There were 40043 words in sample data, after profanity filters applied ther were 40031 words left, 12 words were removed from the sample data set. Data cleaning steps:
- Convert the text to lower case;
- Remove numbers;
- Remove english common stopwords;
- Remove punctuations;
- Eliminate extra white spaces;
- Remove single letter words;
- Remove words with 3 or more repeated letters;
- Text lemmatization (different from steaming in a way that it takes into consideration the morphological analysis of the words).

After data cleaning procedures applied, 29660 words left in the data set.

Unit 2 Exploratory Data Analysis

Tasks to accomplish

Exploratory analysis - performed an exploratory analysis of the data for understanding the distribution of words and relationship between the words in the sample text document.
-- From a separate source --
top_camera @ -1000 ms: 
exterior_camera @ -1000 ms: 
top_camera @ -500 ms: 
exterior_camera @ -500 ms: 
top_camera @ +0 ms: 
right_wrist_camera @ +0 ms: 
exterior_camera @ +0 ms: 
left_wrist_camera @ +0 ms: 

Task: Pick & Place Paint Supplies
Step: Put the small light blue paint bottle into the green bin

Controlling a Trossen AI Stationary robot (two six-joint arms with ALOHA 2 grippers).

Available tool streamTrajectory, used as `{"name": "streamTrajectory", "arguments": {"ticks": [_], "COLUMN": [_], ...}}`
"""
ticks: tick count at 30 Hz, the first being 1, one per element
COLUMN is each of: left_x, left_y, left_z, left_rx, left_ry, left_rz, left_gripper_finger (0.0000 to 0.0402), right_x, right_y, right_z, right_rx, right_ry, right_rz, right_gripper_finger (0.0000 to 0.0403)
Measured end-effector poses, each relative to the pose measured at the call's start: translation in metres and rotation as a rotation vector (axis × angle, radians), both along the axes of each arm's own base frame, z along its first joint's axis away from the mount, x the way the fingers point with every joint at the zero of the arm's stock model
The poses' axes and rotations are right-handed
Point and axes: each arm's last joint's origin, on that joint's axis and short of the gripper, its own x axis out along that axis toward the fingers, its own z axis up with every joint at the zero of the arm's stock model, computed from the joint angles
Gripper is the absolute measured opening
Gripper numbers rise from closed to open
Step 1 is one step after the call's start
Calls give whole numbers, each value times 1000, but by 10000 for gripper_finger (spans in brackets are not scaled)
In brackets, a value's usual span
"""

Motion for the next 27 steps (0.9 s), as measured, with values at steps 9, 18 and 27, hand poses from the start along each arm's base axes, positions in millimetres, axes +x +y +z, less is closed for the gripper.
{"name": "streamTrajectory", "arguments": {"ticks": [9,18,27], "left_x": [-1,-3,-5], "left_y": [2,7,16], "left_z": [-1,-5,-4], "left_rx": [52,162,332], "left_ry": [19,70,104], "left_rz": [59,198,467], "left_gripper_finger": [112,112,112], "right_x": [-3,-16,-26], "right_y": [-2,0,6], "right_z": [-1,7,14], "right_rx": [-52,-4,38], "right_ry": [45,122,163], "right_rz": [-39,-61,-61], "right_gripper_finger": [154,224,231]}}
To understand frequencies of words and word pairs - build figures and tables that demonstarates frequencies of words and word pairs in the data.

Questions to consider

Some words are more frequent than others - what are the distributions of word frequencies?
The top 10 most frequent words from sample dataset:
word freq
say 2981
good 1889
get 1681
will 1656
one 1477
make 1378
time 1197
just 1181
year 1162
like 1154

What are the frequencies of 2-grams and 3-grams in the dataset?
The top 10 most frequent 2-grams tokens from sample dataset:
word freq
last year 153
new york 112
year ago 92
high school 90
right now 90
feel like 84
look like 84
last week 77
st louis 74
new jersey 67

The top 10 most frequent 3-grams tokens from sample dataset:

word freq
new york city 21
two year ago 12
happy new year 11
st louis county 11
world war ii 9
five year ago 8
let us know 8
two week ago 8
assistant us attorney 7
new year eve 7

How many unique words do you need in a frequency sorted dictionary to cover 50% of all word instances in the language? 90%?

There are 626 and 8472 words needed to cover 50% and 90% of all word instances in the language accordingly.

Next steps:

Unit 3 Modeling

Tasks to accomplish

Build basic n-gram model - using the exploratory analysis you performed, build a basic n-gram model for predicting the next word based on the previous 1, 2, or 3 words.
Build a model to handle unseen n-grams - in some cases people will want to type a combination of words that does not appear in the corpora. Build a model to handle cases where a particular n-gram isn’t observed.

Questions to consider

How can you efficiently store an n-gram model (think Markov Chains)?
How can you use the knowledge about word frequencies to make your model smaller and more efficient?
How many parameters do you need (i.e. how big is n in your n-gram model)?
Can you think of simple ways to “smooth” the probabilities (think about giving all n-grams a non-zero probability even if they aren’t observed in the data) ?
How do you evaluate whether your model is any good?
How can you use backoff models to estimate the probability of unobserved n-grams?